● **Task requirements**:
What is needed is an exact retyping of the records below, from the first line through the line that contains "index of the".

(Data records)

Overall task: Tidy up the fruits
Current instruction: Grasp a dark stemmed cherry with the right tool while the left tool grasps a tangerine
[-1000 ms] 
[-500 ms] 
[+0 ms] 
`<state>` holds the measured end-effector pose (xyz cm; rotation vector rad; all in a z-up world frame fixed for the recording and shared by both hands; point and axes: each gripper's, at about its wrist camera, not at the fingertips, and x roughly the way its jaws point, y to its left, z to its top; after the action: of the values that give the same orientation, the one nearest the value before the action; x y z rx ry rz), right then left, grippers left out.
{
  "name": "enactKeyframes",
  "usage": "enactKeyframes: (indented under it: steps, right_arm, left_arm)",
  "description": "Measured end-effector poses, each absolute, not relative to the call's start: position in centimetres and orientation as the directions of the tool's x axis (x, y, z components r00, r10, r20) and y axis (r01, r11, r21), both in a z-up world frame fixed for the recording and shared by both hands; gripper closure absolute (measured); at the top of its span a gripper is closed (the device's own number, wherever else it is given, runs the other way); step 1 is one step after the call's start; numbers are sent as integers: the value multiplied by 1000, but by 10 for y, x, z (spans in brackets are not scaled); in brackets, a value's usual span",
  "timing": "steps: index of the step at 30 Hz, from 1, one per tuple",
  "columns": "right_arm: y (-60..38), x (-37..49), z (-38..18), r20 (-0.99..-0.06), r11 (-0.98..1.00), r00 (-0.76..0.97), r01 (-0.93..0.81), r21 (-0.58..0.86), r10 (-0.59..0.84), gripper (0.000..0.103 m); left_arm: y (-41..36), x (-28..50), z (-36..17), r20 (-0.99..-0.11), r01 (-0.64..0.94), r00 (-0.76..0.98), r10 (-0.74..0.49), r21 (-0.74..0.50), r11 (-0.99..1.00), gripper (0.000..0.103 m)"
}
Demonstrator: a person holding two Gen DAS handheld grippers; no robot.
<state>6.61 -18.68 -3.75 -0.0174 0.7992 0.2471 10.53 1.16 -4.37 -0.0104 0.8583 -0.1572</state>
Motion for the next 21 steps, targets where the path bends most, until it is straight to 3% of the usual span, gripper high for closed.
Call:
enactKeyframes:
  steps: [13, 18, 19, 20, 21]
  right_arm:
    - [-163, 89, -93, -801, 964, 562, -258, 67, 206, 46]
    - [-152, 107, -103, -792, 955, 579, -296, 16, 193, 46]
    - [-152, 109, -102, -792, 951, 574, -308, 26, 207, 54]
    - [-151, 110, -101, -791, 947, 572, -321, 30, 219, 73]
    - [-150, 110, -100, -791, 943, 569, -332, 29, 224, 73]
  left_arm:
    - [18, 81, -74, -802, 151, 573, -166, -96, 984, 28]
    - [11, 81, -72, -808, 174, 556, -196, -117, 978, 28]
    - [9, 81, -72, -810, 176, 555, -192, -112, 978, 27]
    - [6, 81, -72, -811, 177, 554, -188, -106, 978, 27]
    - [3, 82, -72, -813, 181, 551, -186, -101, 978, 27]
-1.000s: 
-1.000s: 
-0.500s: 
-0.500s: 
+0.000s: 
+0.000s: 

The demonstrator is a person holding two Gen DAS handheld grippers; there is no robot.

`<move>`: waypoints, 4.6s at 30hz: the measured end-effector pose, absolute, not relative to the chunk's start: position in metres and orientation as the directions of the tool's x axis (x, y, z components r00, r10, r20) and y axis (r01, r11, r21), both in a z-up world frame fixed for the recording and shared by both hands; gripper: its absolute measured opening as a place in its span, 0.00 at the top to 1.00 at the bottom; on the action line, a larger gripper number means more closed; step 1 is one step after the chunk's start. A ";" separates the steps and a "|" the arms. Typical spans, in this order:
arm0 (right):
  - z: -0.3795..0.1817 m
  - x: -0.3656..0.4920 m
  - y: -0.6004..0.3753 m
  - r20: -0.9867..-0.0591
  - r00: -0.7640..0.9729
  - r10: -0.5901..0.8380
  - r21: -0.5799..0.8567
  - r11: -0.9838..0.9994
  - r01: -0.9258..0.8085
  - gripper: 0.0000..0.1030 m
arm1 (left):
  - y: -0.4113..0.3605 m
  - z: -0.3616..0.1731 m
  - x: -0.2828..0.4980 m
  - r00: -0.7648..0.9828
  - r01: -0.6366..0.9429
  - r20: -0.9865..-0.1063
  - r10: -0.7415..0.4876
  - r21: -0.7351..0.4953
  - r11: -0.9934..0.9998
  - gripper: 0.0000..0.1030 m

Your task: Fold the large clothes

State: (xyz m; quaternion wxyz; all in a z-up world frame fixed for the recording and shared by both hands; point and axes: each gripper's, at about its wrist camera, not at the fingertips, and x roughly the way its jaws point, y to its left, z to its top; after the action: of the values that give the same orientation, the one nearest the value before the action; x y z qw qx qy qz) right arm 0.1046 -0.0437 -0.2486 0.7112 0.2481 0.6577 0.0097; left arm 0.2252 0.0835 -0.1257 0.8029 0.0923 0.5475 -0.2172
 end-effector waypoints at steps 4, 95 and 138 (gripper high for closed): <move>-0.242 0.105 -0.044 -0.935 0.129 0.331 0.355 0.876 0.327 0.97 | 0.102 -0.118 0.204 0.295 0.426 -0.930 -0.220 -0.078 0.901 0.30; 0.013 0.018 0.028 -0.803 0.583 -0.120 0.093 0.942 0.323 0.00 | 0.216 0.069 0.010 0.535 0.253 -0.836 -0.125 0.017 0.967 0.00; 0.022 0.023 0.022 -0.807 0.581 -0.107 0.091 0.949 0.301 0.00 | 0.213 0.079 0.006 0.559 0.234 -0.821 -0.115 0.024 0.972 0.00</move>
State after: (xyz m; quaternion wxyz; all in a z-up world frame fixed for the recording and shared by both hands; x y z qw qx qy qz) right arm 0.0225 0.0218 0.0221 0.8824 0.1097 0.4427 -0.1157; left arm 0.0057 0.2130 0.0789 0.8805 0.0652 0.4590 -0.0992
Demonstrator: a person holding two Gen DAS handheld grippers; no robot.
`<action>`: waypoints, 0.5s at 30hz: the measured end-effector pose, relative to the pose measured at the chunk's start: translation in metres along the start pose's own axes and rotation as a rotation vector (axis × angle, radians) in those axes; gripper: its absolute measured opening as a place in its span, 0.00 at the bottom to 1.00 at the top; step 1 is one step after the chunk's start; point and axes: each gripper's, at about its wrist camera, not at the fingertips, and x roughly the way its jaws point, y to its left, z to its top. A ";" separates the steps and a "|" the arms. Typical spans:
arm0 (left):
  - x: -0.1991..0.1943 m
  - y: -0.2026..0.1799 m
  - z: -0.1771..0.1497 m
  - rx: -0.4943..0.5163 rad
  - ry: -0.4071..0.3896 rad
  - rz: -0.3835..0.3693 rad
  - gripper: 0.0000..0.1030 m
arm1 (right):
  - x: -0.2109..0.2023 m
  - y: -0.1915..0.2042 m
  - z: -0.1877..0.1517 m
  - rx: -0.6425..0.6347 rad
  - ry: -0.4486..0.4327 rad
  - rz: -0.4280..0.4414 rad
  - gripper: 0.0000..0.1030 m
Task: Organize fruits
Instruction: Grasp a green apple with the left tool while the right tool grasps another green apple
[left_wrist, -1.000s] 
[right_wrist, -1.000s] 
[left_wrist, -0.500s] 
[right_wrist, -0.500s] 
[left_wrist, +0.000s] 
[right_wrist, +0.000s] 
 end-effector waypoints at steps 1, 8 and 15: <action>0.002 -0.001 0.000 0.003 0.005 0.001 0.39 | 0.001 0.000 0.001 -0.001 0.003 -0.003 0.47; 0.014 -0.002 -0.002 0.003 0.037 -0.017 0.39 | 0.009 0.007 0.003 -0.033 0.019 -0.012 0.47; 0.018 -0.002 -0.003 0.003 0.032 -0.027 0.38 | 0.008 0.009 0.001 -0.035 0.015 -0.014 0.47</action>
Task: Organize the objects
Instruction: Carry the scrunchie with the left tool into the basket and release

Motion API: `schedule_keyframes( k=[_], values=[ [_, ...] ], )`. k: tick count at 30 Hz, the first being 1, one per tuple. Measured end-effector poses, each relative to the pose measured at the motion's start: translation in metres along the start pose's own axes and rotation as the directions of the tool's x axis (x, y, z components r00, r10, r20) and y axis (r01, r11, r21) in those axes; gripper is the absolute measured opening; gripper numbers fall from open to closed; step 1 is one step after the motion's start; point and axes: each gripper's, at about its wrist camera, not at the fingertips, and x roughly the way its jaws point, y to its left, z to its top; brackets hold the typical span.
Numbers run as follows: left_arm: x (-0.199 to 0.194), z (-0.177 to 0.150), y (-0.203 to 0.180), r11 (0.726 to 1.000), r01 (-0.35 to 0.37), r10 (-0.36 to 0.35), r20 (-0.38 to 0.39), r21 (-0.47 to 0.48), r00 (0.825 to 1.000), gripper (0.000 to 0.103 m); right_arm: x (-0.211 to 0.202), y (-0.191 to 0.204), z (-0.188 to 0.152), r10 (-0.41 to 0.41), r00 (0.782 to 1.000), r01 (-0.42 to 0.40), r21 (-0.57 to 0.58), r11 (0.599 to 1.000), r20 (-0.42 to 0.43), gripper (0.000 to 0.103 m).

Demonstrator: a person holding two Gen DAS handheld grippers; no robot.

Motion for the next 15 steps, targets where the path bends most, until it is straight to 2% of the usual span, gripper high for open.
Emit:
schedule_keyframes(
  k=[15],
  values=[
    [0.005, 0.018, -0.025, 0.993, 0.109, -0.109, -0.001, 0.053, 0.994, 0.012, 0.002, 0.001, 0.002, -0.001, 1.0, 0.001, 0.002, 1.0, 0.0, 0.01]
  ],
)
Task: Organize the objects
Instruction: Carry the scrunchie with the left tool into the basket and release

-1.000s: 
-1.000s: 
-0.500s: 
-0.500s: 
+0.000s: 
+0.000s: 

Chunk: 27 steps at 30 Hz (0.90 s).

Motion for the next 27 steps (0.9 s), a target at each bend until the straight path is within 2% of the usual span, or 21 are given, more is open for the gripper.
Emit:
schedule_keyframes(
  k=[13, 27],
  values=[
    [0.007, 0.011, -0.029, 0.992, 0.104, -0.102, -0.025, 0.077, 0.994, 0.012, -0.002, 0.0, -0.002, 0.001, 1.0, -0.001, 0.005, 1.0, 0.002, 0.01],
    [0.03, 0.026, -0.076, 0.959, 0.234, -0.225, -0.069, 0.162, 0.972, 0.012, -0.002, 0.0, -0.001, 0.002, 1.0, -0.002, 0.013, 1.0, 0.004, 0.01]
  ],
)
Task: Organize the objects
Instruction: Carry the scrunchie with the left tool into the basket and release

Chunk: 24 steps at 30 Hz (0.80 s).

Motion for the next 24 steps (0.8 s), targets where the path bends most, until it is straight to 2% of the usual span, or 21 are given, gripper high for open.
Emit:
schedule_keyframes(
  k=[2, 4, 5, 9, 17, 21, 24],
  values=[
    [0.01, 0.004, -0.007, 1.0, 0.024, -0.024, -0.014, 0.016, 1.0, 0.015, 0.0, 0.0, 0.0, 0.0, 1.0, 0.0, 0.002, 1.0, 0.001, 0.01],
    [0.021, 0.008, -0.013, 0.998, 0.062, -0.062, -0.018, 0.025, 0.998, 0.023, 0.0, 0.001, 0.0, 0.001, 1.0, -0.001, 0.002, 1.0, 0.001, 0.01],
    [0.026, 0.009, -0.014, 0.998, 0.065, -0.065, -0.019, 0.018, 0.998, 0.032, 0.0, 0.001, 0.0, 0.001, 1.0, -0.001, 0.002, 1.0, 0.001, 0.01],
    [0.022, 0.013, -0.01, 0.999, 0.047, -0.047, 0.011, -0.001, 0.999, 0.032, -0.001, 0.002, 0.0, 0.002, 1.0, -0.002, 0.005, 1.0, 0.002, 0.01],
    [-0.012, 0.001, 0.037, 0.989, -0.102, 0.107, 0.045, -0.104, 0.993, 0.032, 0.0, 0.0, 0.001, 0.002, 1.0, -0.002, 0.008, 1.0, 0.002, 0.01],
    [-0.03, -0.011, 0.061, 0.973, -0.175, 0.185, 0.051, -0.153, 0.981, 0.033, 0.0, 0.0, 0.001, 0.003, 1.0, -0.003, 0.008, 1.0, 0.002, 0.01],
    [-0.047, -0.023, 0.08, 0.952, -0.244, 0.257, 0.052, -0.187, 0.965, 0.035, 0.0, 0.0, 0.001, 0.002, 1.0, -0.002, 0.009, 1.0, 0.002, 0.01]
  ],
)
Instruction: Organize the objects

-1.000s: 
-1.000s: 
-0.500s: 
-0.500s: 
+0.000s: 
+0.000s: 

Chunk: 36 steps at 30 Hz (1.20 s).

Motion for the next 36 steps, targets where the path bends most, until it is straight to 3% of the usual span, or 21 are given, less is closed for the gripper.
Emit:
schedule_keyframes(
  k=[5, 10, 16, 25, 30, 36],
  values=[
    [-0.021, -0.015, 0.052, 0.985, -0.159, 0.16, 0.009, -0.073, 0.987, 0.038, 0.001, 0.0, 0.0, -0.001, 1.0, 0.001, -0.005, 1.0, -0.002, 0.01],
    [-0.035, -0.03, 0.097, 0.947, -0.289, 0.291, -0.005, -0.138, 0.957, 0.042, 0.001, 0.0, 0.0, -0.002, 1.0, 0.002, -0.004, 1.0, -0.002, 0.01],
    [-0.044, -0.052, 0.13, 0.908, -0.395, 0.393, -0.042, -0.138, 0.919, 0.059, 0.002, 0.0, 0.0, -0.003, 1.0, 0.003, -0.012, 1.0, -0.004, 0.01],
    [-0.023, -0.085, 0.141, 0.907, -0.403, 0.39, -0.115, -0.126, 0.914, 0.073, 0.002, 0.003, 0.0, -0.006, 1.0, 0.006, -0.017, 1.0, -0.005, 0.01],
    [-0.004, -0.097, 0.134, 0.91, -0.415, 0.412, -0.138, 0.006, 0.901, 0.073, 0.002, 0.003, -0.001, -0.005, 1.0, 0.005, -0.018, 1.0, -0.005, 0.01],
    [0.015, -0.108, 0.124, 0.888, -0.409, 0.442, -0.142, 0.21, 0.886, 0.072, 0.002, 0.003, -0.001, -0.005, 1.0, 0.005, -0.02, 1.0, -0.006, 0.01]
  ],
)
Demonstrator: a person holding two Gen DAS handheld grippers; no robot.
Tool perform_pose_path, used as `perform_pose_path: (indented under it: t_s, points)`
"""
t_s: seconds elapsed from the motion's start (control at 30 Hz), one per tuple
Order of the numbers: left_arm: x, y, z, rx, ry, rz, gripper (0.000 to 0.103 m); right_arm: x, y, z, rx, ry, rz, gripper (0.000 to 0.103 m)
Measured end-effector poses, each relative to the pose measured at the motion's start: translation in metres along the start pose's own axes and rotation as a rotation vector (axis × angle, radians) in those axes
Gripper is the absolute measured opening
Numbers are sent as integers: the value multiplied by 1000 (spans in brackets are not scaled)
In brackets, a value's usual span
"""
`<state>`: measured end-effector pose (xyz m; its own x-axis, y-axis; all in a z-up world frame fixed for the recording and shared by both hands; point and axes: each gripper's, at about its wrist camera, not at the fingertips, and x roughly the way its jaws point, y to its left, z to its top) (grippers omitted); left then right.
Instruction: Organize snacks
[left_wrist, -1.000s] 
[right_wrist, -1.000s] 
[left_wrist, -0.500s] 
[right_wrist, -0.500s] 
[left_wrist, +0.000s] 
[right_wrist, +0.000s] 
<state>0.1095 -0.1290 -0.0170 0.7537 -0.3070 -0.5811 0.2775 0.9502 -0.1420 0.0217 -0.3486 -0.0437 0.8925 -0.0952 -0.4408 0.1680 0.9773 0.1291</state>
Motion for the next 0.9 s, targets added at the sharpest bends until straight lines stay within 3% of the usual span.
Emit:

● **Solution to the problem**:
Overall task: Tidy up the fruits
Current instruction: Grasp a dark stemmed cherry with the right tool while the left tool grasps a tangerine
[-1000 ms] 
[-500 ms] 
[+0 ms] 
`<state>` holds the measured end-effector pose (xyz cm; rotation vector rad; all in a z-up world frame fixed for the recording and shared by both hands; point and axes: each gripper's, at about its wrist camera, not at the fingertips, and x roughly the way its jaws point, y to its left, z to its top; after the action: of the values that give the same orientation, the one nearest the value before the action; x y z rx ry rz), right then left, grippers left out.
{
  "name": "enactKeyframes",
  "usage": "enactKeyframes: (indented under it: steps, right_arm, left_arm)",
  "description": "Measured end-effector poses, each absolute, not relative to the call's start: position in centimetres and orientation as the directions of the tool's x axis (x, y, z components r00, r10, r20) and y axis (r01, r11, r21), both in a z-up world frame fixed for the recording and shared by both hands; gripper closure absolute (measured); at the top of its span a gripper is closed (the device's own number, wherever else it is given, runs the other way); step 1 is one step after the call's start; numbers are sent as integers: the value multiplied by 1000, but by 10 for y, x, z (spans in brackets are not scaled); in brackets, a value's usual span",
  "timing": "steps: index of the step at 30 Hz, from 1, one per tuple",

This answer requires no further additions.